# TASK PROMPT:
Go through the data below and repeat it exactly, skipping each picture.

# AVAILABLE DATA:

++++++

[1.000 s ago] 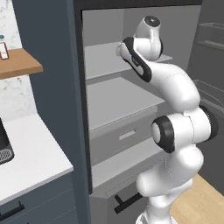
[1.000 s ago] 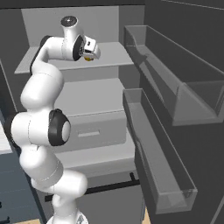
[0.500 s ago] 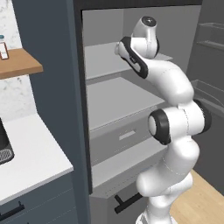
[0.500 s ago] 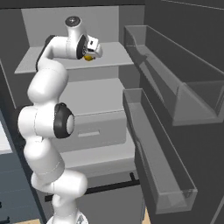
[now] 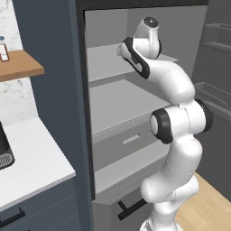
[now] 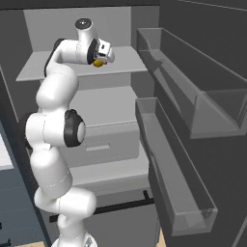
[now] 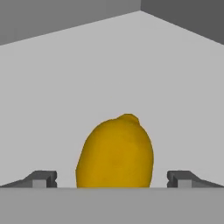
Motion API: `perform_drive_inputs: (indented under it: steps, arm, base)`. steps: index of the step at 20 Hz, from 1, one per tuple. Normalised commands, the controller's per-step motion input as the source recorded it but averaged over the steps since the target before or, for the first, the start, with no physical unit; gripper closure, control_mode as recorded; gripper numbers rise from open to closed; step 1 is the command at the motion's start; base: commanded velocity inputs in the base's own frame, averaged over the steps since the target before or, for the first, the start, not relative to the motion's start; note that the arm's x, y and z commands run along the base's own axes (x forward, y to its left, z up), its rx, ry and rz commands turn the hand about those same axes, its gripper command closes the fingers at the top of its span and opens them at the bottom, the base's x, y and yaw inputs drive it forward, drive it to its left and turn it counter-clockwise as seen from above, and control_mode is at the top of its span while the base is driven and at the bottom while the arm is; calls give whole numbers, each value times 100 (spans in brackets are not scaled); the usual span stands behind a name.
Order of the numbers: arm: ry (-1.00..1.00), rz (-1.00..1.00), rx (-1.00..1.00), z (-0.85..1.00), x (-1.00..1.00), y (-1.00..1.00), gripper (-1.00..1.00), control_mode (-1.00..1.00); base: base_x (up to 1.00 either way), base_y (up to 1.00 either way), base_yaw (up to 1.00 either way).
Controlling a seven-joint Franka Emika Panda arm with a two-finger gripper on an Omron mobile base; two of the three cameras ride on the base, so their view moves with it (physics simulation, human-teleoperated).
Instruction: Place one lemon and one chicken drumstick in each tupperware on the nearby counter, to pack two identical lunches.
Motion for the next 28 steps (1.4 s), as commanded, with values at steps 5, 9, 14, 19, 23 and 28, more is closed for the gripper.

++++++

# OUTPUT OF THE EXERCISE:
[1.000 s ago] 
[1.000 s ago] 
[0.500 s ago] 
[0.500 s ago] 
[now] 
[now] 
[now] 
Motion API: `perform_drive_inputs: (indented under it: steps, arm, base)`. steps: index of the step at 20 Hz, from 1, one per tuple. Normalised commands, the controller's per-step motion input as the source recorded it but averaged over the steps since the target before or, for the first, the start, with no physical unit; gripper closure, control_mode as recorded; gripper numbers rise from open to closed; step 1 is the command at the motion's start; base: commanded velocity inputs in the base's own frame, averaged over the steps since the target before or, for the first, the start, not relative to the motion's start; note that the arm's x, y and z commands run along the base's own axes (x forward, y to its left, z up), its rx, ry and rz commands turn the hand about those same axes, its gripper command closes the fingers at the top of its span and opens them at the bottom, the base's x, y and yaw inputs drive it forward, drive it to its left and turn it counter-clockwise as seen from above, and control_mode is at the top of its span while the base is driven and at the bottom while the arm is; calls give whole numbers, each value times 100 (spans in brackets are not scaled); the usual span stands behind a name.
Order of the numbers: arm: ry (-1.00..1.00), rz (-1.00..1.00), rx (-1.00..1.00), z (-0.85..1.00), x (-1.00..1.00), y (-1.00..1.00), gripper (-1.00..1.00), control_mode (-1.00..1.00); base: base_x (up to 1.00 either way), base_y (up to 1.00 either way), base_yaw (up to 1.00 either way).
Controlling a seven-joint Franka Emika Panda arm with a two-finger gripper on an Omron mobile base; two of the three cameras ride on the base, so their view moves with it (physics simulation, human-teleoperated).
Instruction: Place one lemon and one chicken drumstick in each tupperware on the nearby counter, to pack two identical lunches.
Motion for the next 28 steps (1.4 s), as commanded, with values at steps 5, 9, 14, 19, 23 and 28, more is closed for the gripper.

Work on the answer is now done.